───── RAW DATA ─────

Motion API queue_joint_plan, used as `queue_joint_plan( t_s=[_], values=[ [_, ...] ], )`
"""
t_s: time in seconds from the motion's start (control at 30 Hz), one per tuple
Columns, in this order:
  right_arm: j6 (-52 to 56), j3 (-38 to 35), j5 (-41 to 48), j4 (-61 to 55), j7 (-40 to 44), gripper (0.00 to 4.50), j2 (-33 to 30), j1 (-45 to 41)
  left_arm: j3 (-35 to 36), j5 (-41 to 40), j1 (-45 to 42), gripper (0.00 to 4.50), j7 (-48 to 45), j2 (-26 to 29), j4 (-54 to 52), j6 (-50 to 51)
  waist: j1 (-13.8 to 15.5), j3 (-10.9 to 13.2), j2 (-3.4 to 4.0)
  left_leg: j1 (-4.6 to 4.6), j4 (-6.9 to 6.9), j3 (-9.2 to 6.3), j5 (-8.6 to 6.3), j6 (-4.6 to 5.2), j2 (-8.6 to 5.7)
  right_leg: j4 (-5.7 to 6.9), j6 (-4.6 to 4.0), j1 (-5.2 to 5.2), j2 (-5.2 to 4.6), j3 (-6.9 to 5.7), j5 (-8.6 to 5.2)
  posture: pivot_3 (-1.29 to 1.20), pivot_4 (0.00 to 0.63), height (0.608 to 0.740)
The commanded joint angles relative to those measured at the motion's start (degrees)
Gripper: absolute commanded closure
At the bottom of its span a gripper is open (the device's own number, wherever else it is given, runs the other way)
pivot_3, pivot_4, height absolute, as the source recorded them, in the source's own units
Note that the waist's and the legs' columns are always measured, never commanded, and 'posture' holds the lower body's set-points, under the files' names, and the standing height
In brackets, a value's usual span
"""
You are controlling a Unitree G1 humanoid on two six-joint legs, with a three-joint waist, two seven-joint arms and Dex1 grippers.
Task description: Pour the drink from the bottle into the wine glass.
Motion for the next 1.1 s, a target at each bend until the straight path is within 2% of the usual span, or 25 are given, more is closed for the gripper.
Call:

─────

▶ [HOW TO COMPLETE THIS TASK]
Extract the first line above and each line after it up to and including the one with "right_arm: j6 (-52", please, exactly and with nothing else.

▶ [OUTPUT FOR THIS TASK]
Motion API queue_joint_plan, used as `queue_joint_plan( t_s=[_], values=[ [_, ...] ], )`
"""
t_s: time in seconds from the motion's start (control at 30 Hz), one per tuple
Columns, in this order:
  right_arm: j6 (-52 to 56), j3 (-38 to 35), j5 (-41 to 48), j4 (-61 to 55), j7 (-40 to 44), gripper (0.00 to 4.50), j2 (-33 to 30), j1 (-45 to 41)

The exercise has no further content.